Trinta por cento da população brasileira, ou cerca de sessenta e dois milhões de seres humanos, vivem abaixo da linha da pobreza. Desses, dezoito milhões estão na miséria. O que significa um percentual de oito e meio de nacionais em condições de uma existência indigna.
Mais de oitenta milhões estão inadimplentes, ou seja, potenciais candidatos a engrossarem a legião dos desamparados pela sorte.
Diante desse quadro lamentável, é de causar estupefação que as discussões nacionais se restrinjam a aspectos insignificantes da coexistência e não foquem o que é essencial.
Uma Constituição que Ulisses Guimarães chamou “Cidadã”, é instrumento hábil a fazer com que todos os humanos tenham o direito a ter direitos, na clássica observação de Hannah Arendt.
Reduzir essa condição iníqua não é caridade, não é filantropia, mas é responsabilidade comum ao Estado e à sociedade. Até por interesse econômico. A inclusão da faixa excluída representará acréscimo substancial do PIB tupiniquim.
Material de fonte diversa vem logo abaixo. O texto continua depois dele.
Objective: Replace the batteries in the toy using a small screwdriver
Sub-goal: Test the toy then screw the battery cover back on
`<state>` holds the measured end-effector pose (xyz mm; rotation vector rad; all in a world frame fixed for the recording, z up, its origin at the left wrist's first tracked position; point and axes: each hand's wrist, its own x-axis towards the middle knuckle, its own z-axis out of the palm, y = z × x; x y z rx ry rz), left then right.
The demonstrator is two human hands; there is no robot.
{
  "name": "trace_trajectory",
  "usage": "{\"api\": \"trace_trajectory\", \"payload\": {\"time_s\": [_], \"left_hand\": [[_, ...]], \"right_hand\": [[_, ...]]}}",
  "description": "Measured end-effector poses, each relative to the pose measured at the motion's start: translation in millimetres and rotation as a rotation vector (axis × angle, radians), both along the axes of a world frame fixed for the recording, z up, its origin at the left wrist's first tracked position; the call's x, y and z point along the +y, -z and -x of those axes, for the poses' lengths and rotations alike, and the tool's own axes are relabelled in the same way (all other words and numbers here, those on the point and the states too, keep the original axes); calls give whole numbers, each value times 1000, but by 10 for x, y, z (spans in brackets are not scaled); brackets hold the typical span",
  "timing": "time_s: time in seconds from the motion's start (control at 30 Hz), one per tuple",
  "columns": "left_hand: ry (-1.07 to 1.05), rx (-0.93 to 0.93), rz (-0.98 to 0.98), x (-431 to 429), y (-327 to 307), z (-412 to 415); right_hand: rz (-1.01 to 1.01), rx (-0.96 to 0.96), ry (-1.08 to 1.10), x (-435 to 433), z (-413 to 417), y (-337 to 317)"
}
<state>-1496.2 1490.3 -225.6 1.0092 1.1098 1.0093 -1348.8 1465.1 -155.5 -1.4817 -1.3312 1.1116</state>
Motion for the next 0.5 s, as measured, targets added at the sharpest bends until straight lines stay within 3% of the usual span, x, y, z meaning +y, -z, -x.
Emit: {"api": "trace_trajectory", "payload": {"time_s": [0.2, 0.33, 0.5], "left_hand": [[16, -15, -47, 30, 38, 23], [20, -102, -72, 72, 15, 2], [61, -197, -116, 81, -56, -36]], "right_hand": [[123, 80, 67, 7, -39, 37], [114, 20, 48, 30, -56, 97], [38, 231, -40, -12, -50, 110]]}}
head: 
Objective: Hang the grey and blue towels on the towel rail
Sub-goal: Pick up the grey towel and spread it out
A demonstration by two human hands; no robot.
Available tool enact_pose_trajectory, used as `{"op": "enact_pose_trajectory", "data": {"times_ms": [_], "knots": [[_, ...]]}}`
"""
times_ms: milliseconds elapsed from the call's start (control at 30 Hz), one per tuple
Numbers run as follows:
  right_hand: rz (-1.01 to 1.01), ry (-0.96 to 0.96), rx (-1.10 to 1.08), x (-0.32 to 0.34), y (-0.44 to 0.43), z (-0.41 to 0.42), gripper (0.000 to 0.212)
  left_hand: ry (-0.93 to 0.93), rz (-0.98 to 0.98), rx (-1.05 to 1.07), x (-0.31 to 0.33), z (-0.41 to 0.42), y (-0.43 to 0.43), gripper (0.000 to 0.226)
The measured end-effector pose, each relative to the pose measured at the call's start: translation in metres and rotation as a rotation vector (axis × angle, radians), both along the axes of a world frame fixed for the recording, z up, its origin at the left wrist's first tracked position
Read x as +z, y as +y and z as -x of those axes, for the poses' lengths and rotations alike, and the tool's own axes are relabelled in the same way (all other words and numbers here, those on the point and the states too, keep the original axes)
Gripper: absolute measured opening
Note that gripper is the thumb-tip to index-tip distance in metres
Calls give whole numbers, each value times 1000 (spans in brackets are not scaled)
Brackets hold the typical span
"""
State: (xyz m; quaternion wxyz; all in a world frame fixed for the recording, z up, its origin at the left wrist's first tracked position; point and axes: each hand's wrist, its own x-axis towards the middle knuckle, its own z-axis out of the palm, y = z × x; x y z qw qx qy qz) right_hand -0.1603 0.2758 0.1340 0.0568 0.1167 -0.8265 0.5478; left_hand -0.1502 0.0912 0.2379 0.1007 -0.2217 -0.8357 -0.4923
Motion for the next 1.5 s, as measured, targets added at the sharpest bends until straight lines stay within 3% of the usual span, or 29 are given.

Todos os brasileiros que não perderam residual estoque de consciência precisariam se empenhar nesse combate à desigualdade. Ele começa com uma educação de qualidade e esta não é apenas a escola convencional. Aprender por autodidatismo é uma vocação natural de quem não se conforma com os números desta nação imensa, tão provida de potencialidades, mas carente de ética. A ciência do comportamento moral do homem que vive em sociedade.
Não é impossível reverter essa nefasta tendência de se caminhar sempre para trás, de se antever a piora da situação, o crescimento do que é ruim e perverso. Basta assumir o compromisso de, no limite de sua capacidade, fazer algo que redima um semelhante dessa condenação ao ostracismo social. Alfabetizar um analfabeto, aprimorar a condição intelectual de um desprovido de conhecimento capaz de mudar o seu destino. Incentivar o empreendedorismo, despertar cada semelhante para o caos que se avizinha se não houver sólido investimento em consciência ambiental.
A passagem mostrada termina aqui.